Getting Started with SelectorLib
Install Chrome Extension
Download and install the selectorlib chrome extension
Mark up all the data
Create a template
Go to the website you need to markup and extract data from. Say - scrape.live/shop Open the Developer Toolbar on Chrome ( F12) or Ctrl + Shift + I Find “Selectorlib” in the toolbar
Create a new Template Give it any name. For now say “PokemonShop”
You now have a template for a page to start adding elements.
Adding Elements
Let’s add a few elements. Let’s grab all the Pokémon that’s listed on the page.
Press + Add on top left.
Concept of Groups & Multiple Instances
Let’s first add the product listing. Here is how it works, when you see a lot of data is repeated, we first select the repeating group, and then add the other elements inside it as children. So for now, let’s select the products in product list. AKA our Pokémon.
Give a name to the element - Pokémon. On the selector input, click on Pick Element, now move over to the page and hover over the group, and click when you see the entire area highlighted in green.
If you are not able to get it, you can click on any element in the group, then click on the Enable Shortcuts bar on the bottom right corner. You get three shortcuts - S, P and C. P lets you select the parent, S lets you select without actually clicking on the element, useful in cases where the element takes you to another page if you click on it, and c to go to the child element, if you have gone to a parent element. These are concepts borrowed from WebScraper.io
Clicking P a bunch of times can also let you select the parent element - our group.
Once you have that, click on done selecting. Now since we have many instances of this items at the Root level of the team plate, lets mark it as multiple by clicking n the checkbox. Then press save. You should see the data preview bar below the selector show a lot of the text inside the product group.
Adding Child Elements to the Group
Now, let’s add the name, price, product_link and image. Click on the + button on the Pokemon element you just added. This lets you add children to the elements.
Type: Text
Let’s add one called Name, and click on select element, You will see that the first element of the product listing is highlighted in Yellow. Click on a the name inside the yellow area and it should select it. Press done and you will see the data preview change to show just the name as multiple objects.
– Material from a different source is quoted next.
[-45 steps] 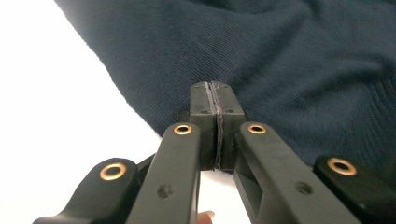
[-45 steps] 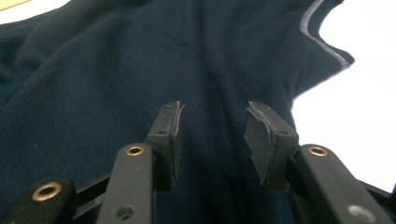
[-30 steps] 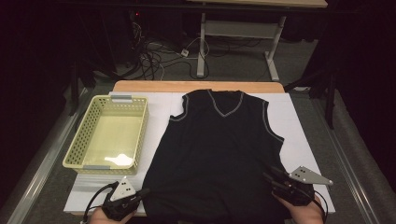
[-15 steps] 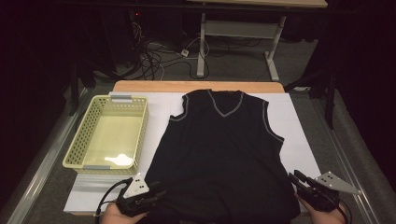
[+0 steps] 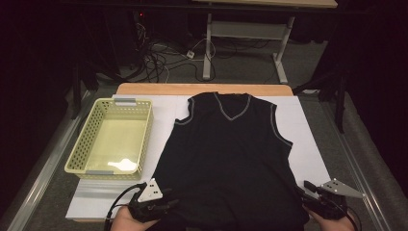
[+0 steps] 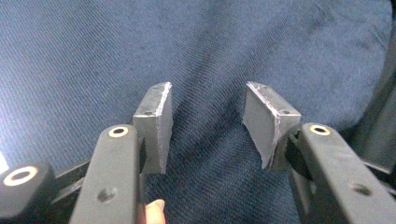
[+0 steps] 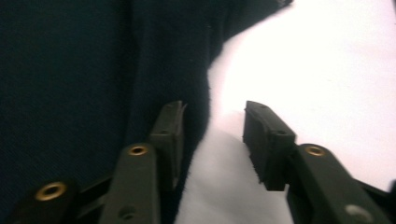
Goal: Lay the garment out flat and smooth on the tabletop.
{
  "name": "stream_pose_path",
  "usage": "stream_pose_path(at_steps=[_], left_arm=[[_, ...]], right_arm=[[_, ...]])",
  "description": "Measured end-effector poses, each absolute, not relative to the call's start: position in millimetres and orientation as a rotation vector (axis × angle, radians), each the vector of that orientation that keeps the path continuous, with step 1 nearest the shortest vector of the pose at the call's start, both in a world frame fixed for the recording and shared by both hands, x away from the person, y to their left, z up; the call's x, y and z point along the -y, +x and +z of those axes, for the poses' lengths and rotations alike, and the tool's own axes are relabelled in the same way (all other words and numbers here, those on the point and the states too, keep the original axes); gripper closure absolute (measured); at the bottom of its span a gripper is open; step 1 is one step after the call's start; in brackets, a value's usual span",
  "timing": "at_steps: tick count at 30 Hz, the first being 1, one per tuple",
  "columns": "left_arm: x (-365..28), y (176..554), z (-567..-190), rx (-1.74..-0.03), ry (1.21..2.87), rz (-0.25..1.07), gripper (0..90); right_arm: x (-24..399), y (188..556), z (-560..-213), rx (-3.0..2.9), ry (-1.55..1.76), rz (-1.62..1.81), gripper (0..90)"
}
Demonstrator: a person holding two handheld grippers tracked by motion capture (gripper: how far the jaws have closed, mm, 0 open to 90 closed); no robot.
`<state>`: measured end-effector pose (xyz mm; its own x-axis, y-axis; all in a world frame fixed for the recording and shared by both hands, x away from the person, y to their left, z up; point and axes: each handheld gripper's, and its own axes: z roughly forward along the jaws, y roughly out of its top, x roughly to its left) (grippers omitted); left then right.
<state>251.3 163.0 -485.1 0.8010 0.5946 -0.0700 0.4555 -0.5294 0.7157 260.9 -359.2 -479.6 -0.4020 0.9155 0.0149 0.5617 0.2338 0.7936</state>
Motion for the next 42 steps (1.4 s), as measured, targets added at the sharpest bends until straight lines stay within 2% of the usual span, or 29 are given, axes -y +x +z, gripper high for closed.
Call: stream_pose_path(at_steps=[3,5,7,12,15,21,25,35,37,40,42], left_arm=[[-161.2,252.1,-482.9,-0.771,2.217,0.228,51.1],[-157.9,252.0,-481.5,-0.757,2.219,0.231,51.1],[-154.2,251.6,-480.5,-0.741,2.226,0.234,51.1],[-147.4,250.8,-479.9,-0.715,2.239,0.232,51.1],[-146.4,251.3,-479.2,-0.713,2.236,0.226,51.1],[-143.5,258.1,-478.6,-0.708,2.224,0.195,51.1],[-133.7,262.3,-477.3,-0.674,2.228,0.171,51.1],[-112.9,262.3,-475.2,-0.590,2.254,0.155,51.1],[-112.2,264.4,-475.7,-0.591,2.257,0.157,51.1],[-112.9,269.5,-475.3,-0.611,2.242,0.160,51.0],[-114.6,273.6,-473.6,-0.619,2.234,0.173,51.0]], right_arm=[[351.7,261.1,-481.5,-2.068,1.345,1.021,46.9],[347.0,259.8,-482.0,-2.078,1.329,1.018,46.8],[341.9,258.1,-482.6,-2.092,1.304,1.021,54.9],[336.1,256.3,-482.9,-2.150,1.266,1.070,86.0],[332.7,253.6,-479.6,-2.147,1.203,1.011,88.2],[353.7,241.8,-465.3,-2.017,1.226,1.010,88.9],[381.4,231.4,-462.2,-1.920,1.293,1.007,89.3],[420.7,222.2,-457.0,-1.800,1.383,0.963,89.3],[422.5,221.3,-463.4,-1.819,1.406,1.005,85.3],[419.3,219.2,-463.9,-1.826,1.405,1.017,70.8],[417.1,216.3,-463.4,-1.829,1.398,1.037,65.4]])
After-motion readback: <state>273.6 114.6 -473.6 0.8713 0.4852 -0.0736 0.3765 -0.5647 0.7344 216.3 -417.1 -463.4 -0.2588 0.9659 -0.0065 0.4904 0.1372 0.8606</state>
You do not need to mark it as multiple as the current level of the element ie, inside the product group do not have multiple instances of it.
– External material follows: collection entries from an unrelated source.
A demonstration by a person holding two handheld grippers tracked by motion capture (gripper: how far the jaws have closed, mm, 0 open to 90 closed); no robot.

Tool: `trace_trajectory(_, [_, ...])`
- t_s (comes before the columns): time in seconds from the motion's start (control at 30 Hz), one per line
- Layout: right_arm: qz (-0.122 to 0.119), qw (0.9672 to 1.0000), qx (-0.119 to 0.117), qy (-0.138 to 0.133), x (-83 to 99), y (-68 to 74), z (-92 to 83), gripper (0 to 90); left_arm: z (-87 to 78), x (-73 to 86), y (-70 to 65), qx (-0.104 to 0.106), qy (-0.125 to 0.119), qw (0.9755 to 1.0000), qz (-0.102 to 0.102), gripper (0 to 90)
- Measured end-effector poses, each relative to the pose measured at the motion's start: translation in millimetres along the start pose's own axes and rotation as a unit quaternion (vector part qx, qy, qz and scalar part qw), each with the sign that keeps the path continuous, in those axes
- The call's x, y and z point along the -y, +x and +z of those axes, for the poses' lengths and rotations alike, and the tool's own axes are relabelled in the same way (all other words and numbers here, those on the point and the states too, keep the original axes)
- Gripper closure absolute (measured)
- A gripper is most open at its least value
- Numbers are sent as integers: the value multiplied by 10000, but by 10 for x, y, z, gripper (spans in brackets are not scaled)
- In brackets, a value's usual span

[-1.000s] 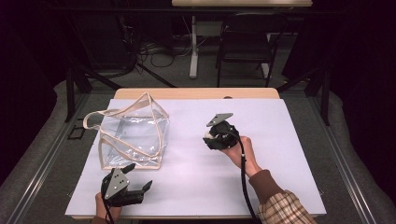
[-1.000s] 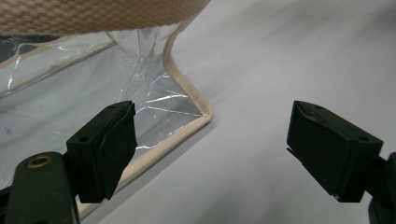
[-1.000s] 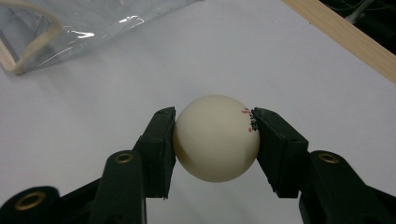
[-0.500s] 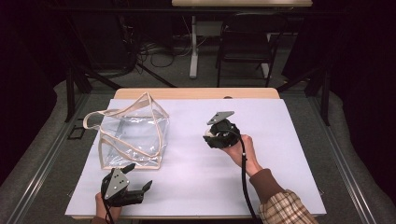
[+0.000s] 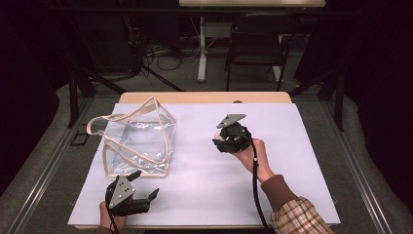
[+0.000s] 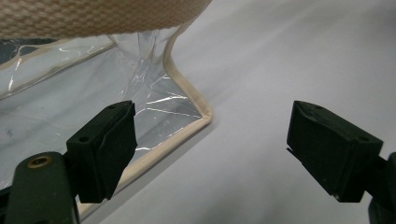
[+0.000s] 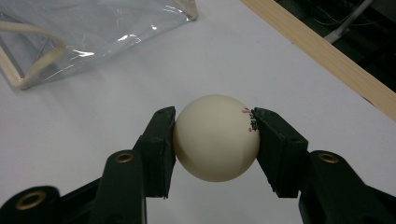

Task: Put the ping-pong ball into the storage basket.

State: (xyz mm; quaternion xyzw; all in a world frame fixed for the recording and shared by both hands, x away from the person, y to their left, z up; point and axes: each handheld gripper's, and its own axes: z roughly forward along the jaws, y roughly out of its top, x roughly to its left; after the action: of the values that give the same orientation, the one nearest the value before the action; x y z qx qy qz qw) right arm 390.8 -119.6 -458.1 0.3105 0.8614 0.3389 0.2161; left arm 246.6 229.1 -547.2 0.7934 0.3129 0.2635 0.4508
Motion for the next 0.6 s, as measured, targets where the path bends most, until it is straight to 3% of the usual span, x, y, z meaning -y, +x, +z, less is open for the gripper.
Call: trace_trajectory(0.6, [-48,10000,-21,31,-93,-21,-83,508,5,2,1,5,-4,10000,-9,161])
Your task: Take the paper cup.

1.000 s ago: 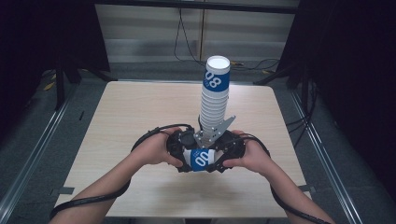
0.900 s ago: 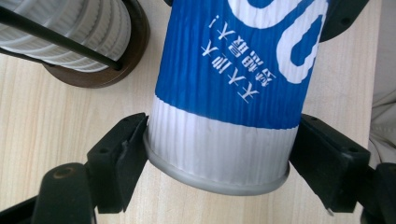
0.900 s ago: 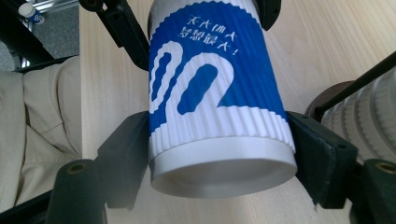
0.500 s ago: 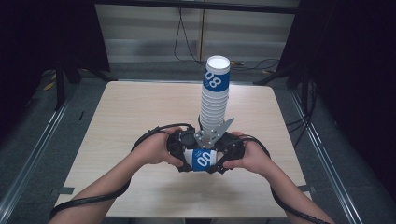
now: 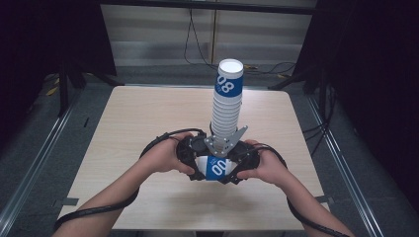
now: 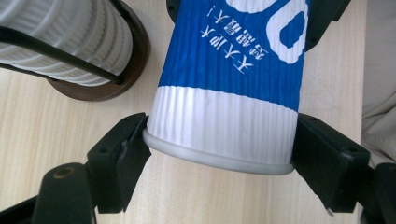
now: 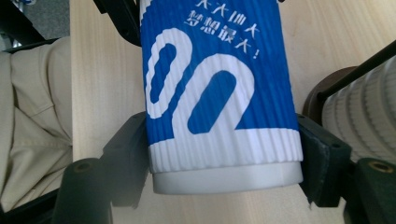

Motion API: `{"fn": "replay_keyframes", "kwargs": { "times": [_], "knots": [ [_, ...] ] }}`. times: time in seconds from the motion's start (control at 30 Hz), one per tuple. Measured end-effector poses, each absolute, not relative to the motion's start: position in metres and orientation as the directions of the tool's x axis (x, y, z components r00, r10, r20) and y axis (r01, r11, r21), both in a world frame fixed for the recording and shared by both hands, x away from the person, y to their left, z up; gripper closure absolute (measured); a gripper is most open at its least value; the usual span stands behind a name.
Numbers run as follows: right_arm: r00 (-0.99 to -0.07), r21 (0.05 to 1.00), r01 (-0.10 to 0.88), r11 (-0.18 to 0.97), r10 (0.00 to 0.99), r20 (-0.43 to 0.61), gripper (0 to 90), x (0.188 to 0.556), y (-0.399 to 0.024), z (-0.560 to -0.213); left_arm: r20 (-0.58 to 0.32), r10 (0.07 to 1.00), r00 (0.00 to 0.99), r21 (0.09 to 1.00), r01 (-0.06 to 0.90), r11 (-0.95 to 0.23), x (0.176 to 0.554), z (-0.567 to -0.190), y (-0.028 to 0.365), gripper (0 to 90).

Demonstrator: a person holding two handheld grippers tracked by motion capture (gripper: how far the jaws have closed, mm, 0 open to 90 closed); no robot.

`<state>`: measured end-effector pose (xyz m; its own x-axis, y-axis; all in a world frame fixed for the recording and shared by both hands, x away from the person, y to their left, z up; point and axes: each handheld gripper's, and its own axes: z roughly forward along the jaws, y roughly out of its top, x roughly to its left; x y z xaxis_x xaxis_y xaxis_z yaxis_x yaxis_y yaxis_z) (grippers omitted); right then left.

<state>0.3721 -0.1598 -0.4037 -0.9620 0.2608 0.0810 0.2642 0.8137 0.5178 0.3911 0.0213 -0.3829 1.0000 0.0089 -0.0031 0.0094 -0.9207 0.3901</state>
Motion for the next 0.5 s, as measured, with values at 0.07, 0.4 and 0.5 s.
{"fn": "replay_keyframes", "kwargs": {
  "times": [0.07, 0.4, 0.5],
  "knots": [
    [-0.963, 0.521, 0.259, 0.813, 0.257, 0.077, 28.7, 0.3719, -0.1605, -0.4032, -0.004, 0.007, 1.000, 0.391, 0.008, -0.920, 0.3912, -0.3826, 0.0215, 21.9],
    [-0.965, 0.522, 0.252, 0.815, 0.251, 0.074, 28.5, 0.3729, -0.1608, -0.4037, -0.010, 0.007, 1.000, 0.404, 0.011, -0.915, 0.3914, -0.3837, 0.0216, 21.8],
    [-0.962, 0.513, 0.264, 0.817, 0.261, 0.078, 27.8, 0.3725, -0.1597, -0.4033, -0.002, 0.003, 1.000, 0.399, 0.003, -0.917, 0.3920, -0.3828, 0.0212, 21.8]
  ]
}}
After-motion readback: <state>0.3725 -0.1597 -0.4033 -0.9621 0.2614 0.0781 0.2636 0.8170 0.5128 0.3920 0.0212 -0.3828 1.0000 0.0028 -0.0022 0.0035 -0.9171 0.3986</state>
Let’s go ahead and add the price. It is just like the name.
Type: Link
Now, we have an interesting problem here. How do we get the URL to the product page ? It’s not visible on the page. That’s what the Link type is for. If you select any A element and choose the type as Link it pulls the href from it. Let’s add a new element called product_link, choose the selector, and find the a tag for the product. Pick Link as the type, and save. You should see the link along with the other data in preview.
Type: Attribute
Similarly for images, you need to pick the Attribute Type, and you will see a new input field called Atttribute show up - just choose src from the list, and save. The data should be there in the preview.
Highlight and Data Preview
To see what field are selected press highlight on top toolbar and you can see nice preview with boxes and labels around each data points you’ve marked.
Now lets see if this works with the next page. Go to page 2 and try highlighting again and you should see the boxes again, and it should work.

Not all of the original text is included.